▶ [What to work on]:
Each line of the material should be set down exactly. Pictures are not part of the copy.
════════════════
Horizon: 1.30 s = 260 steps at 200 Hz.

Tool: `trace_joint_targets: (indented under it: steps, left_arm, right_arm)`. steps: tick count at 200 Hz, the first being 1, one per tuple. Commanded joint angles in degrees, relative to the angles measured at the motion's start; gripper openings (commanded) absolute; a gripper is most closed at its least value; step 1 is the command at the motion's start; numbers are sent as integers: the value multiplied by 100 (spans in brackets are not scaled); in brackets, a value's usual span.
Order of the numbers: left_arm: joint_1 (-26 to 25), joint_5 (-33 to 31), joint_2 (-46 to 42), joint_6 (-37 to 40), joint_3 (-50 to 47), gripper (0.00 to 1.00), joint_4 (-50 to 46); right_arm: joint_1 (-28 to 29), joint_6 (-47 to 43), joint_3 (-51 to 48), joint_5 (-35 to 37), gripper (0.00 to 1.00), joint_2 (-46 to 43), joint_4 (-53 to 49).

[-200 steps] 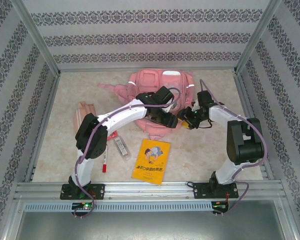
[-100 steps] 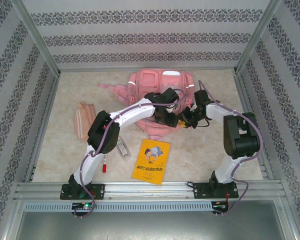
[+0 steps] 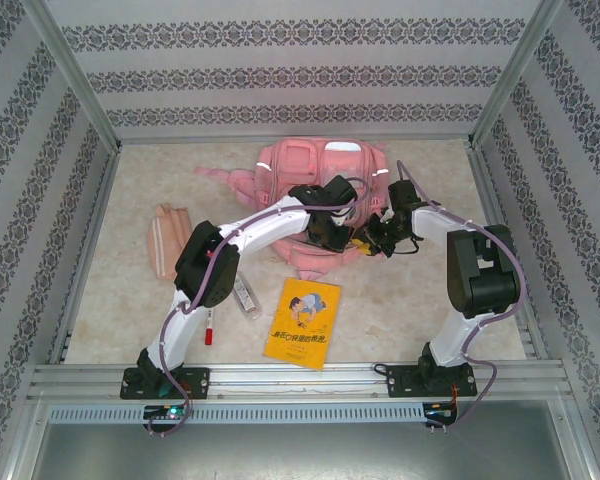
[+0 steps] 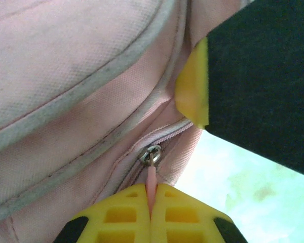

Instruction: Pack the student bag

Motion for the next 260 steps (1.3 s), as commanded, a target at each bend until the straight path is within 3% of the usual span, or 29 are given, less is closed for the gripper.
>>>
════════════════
▶ [Answer box]:
Horizon: 1.30 s = 260 steps at 200 Hz.

Tool: `trace_joint_targets: (indented under it: steps, left_arm, right_arm)`. steps: tick count at 200 Hz, the first being 1, one per tuple. Commanded joint angles in degrees, relative to the angles measured at the motion's start; gripper openings (commanded) absolute; a gripper is most closed at its least value; step 1 is the command at the motion's start; numbers are sent as integers: the value multiplied by 100 (spans in brackets are not scaled); in brackets, a value's usual span.
Order of the numbers: left_arm: joint_1 (-26 to 25), joint_5 (-33 to 31), joint_2 (-46 to 42), joint_6 (-37 to 40), joint_3 (-50 to 47), gripper (0.00 to 1.00), joint_4 (-50 to 46); right_arm: joint_1 (-28 to 29), joint_6 (-47 to 43), joint_3 (-51 to 48), joint_5 (-35 to 37), gripper (0.00 to 1.00), joint_2 (-46 to 43), joint_4 (-53 to 49).

[-200 steps] 
[-100 steps] 
[+0 steps] 
[+0 steps] 

Instruction: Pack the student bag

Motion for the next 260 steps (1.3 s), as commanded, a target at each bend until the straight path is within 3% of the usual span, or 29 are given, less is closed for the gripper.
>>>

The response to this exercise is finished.